Server Service Level Agreement

Lakewood media provides a leading WordPress Hosting environment and is pleased to support it with this Service Level Agreement (“SLA”). This SLA is incorporated into Terms of Service. Terms not defined in this SLA have the definitions set out in the terms of service as part of your hosting plan with us. The remedies set out in this SLA are Customer’s sole and exclusive remedy for issues covered by the SLA. Should we make a change to this SLA, we shall notify Customer (e.g. by email or by notification in the Customer Dashboard). The notification will set out the effective date of any changes. It is important that the Customer reviews the SLA completely.

1. Service Availability.
Lakewood media will provide service availability of 99.95% (“Service Availability”), calculated on a calendar month basis.  The Service Availability will be calculated as follows:

[Total number of minutes Service is available in a calendar month DIVIDED BY (Total number of minutes in a calendar month LESS Excused Downtime)]

2. SLA Credits.
Lakewood media Customers will receive a credit of five percent (5%) of their monthly fee for each hour in which we fail to meet the Service Availability for the previous completed month. If the customer is paying annually the monthly fee will be based on the equivalent monthly cost of their annual fee.

In order to receive SLA Credits, Customer must make a request in writing to Lakewood media by emailing [email protected] or to the Customer’s account manager (if applicable) within 30 days of the event giving rise to such SLA Credits. SLA Credits are based on our monitoring and may not exceed the total amount of recurring fees Customer has paid to us for the month in which we failed to meet the Service Availability, are forfeited at the expiration or termination of the Agreement, may not be aggregated, and will not be paid in cash.

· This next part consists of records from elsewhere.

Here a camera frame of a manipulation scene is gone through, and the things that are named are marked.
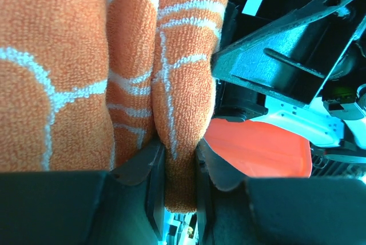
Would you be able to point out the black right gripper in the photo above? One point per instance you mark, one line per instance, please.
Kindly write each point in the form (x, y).
(290, 48)

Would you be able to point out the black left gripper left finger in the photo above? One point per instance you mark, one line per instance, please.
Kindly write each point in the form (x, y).
(148, 167)

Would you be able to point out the orange cartoon towel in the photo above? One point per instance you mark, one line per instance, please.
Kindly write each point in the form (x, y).
(85, 84)

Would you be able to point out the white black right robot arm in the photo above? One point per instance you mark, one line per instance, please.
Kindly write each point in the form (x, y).
(263, 136)

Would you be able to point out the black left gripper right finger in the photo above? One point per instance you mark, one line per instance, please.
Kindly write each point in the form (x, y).
(213, 173)

Refunds will be issued via the payment method used to make payments.

3. Excused Downtime.
“Excused Downtime” means:

  1. scheduled outages or Force Majeure events;
  2. downtime caused by a non-standard environment, Customer machine access, Customer’s violation of the Agreement including the Terms of Service,
  3. Customer authored code or changes to the Site or Services by parties other than Lakewood media, or use that exceeds Customer’s plan capacity;
  4. emergency maintenance (e.g. in order to apply a patch to address a security vulnerability); and
  5. maintenance that is unavoidable and that the Customer has been made aware of.